▶ _HOW TO COMPLETE THIS TASK_:
Go over the material below and report every line that contains the word "board".

▶ _DATA SUPPLIED_:
++++++++++
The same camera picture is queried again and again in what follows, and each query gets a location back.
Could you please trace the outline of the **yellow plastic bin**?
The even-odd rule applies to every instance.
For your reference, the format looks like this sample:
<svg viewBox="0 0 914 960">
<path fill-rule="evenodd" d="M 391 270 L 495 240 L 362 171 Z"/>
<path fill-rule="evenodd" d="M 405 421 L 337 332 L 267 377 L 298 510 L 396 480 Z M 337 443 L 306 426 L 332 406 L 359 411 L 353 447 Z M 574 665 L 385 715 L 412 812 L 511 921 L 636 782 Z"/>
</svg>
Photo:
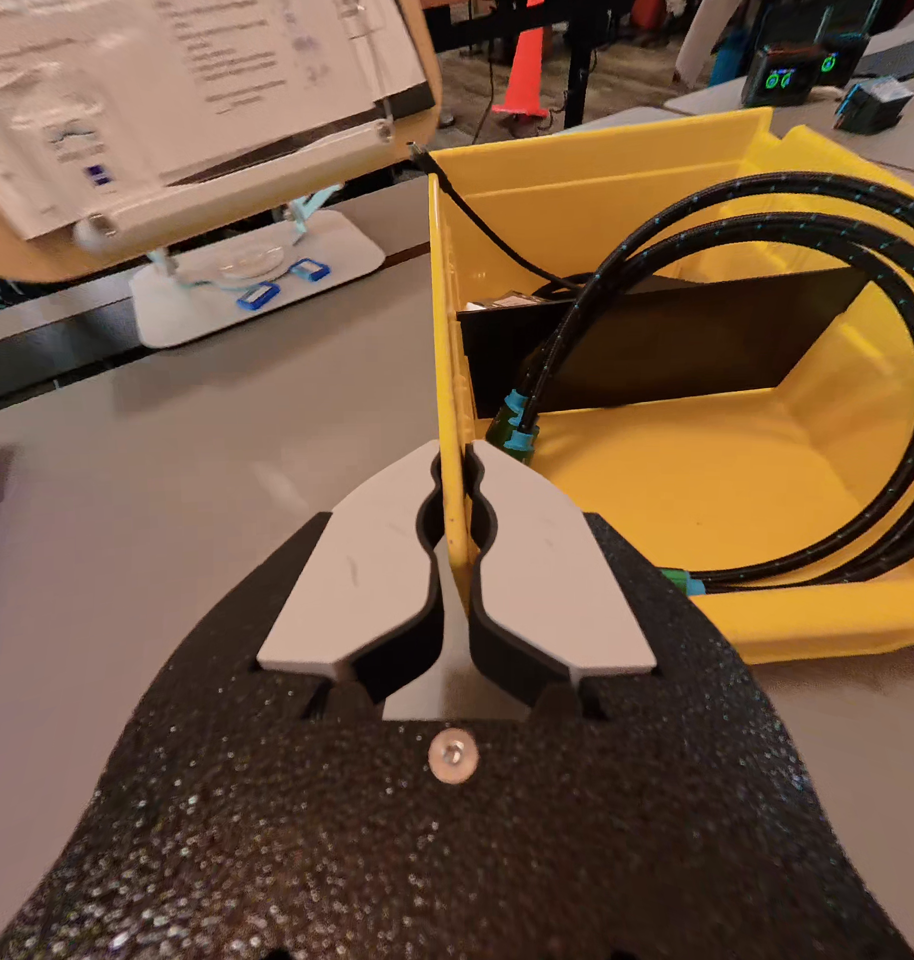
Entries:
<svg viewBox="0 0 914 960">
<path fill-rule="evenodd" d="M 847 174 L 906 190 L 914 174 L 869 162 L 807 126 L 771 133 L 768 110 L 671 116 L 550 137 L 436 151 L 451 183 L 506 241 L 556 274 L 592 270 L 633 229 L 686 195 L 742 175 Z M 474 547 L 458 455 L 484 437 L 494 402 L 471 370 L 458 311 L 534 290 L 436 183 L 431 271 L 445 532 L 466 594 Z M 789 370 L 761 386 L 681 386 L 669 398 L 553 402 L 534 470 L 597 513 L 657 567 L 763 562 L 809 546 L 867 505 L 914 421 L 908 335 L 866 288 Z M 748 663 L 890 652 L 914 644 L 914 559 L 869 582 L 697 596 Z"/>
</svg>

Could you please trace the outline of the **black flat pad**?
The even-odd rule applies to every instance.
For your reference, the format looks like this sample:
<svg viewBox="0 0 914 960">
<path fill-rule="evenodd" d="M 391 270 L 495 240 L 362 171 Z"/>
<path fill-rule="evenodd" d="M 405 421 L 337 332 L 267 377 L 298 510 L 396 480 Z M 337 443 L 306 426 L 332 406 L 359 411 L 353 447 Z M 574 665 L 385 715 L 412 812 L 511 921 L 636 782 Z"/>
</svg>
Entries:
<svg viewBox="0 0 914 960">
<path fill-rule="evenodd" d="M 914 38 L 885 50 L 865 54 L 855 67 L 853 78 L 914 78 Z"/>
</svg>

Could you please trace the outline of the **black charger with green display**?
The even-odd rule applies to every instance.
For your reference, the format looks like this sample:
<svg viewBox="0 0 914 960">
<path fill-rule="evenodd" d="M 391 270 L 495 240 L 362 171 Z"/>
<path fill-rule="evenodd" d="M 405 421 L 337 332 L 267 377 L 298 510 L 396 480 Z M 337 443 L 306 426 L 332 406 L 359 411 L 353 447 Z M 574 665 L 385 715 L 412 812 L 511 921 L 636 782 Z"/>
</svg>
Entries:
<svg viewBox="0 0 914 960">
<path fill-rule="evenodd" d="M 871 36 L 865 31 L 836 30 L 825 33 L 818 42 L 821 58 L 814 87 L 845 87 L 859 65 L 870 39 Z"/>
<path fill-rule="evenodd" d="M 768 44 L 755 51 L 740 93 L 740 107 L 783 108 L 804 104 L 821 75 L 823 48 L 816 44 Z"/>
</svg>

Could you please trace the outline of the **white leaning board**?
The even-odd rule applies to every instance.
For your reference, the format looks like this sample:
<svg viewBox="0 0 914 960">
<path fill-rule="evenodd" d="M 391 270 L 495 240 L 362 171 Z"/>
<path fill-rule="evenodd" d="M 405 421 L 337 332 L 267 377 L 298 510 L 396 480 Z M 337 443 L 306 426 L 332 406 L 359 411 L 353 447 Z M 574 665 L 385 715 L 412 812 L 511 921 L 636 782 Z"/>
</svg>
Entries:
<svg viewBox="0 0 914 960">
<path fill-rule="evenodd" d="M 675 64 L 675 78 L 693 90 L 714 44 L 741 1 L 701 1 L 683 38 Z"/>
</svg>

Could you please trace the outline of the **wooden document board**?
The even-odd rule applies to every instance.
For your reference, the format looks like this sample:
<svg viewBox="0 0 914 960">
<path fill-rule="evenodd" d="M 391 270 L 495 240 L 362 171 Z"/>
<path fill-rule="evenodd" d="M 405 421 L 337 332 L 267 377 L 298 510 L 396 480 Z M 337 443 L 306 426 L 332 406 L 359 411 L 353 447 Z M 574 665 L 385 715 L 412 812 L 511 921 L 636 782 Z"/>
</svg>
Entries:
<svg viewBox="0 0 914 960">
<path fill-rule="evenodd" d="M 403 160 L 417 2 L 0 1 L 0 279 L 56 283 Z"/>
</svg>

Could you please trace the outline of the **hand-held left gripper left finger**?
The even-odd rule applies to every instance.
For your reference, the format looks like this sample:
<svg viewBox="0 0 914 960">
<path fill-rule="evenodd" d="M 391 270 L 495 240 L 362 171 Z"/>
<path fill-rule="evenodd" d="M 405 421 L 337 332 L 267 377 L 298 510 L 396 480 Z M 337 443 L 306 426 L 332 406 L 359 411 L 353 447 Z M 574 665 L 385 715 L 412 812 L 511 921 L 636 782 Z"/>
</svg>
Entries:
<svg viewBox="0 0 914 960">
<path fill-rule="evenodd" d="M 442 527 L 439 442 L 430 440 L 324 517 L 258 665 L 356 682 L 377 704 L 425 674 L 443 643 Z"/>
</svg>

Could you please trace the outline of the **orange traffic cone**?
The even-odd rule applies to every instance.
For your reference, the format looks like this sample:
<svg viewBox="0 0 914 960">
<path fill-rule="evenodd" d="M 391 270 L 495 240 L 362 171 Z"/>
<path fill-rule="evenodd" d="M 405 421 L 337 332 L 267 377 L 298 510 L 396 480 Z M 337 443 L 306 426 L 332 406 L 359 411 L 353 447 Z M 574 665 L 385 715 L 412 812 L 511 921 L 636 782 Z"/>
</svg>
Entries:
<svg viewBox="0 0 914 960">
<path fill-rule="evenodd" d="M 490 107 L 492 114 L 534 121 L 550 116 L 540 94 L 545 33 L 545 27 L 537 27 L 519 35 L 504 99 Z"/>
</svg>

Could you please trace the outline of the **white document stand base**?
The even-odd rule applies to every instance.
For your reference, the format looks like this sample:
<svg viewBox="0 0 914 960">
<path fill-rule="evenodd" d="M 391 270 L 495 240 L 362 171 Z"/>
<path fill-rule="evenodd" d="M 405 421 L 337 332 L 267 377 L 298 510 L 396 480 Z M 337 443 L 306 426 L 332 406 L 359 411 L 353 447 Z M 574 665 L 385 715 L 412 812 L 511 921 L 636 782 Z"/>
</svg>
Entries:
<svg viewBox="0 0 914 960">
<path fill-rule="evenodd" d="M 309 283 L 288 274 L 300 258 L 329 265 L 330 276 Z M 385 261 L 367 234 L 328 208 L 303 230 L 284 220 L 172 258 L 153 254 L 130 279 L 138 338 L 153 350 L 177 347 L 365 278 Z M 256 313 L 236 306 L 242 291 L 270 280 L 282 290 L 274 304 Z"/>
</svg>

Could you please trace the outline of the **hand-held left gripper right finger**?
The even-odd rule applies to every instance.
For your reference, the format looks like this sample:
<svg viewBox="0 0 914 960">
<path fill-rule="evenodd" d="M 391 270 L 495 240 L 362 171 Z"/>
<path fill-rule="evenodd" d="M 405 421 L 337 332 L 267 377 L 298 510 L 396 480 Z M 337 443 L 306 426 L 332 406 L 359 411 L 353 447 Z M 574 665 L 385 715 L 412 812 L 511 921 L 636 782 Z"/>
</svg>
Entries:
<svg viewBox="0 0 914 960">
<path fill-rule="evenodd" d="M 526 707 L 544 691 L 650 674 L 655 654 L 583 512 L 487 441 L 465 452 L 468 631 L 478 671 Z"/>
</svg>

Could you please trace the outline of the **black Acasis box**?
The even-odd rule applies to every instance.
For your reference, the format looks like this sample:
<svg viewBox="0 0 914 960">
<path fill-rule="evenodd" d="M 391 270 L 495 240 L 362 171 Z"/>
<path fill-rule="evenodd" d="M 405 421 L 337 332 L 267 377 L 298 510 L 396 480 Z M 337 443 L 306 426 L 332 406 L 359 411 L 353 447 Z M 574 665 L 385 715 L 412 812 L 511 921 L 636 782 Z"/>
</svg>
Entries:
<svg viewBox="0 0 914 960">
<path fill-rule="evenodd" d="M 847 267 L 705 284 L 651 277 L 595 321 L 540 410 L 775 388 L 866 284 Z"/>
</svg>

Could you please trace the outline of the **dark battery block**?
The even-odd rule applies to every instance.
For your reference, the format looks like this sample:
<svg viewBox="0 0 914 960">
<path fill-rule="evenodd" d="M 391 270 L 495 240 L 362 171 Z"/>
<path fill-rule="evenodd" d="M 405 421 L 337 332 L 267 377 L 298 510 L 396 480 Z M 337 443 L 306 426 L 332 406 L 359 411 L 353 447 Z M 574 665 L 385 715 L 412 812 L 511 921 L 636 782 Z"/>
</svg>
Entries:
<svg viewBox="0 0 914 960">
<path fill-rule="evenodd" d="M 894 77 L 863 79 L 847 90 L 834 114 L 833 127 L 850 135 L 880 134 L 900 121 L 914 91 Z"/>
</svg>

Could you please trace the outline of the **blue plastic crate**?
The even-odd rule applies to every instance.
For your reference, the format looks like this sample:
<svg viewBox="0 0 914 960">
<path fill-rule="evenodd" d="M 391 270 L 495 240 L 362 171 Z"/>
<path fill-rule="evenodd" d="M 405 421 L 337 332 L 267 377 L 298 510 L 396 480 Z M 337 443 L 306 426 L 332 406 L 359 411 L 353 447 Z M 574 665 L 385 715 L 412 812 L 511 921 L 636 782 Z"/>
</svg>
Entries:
++++++++++
▶ _SOLVED PROBLEM_:
Could you please trace the outline of the **white leaning board**?
Could you please trace the outline of the **wooden document board**?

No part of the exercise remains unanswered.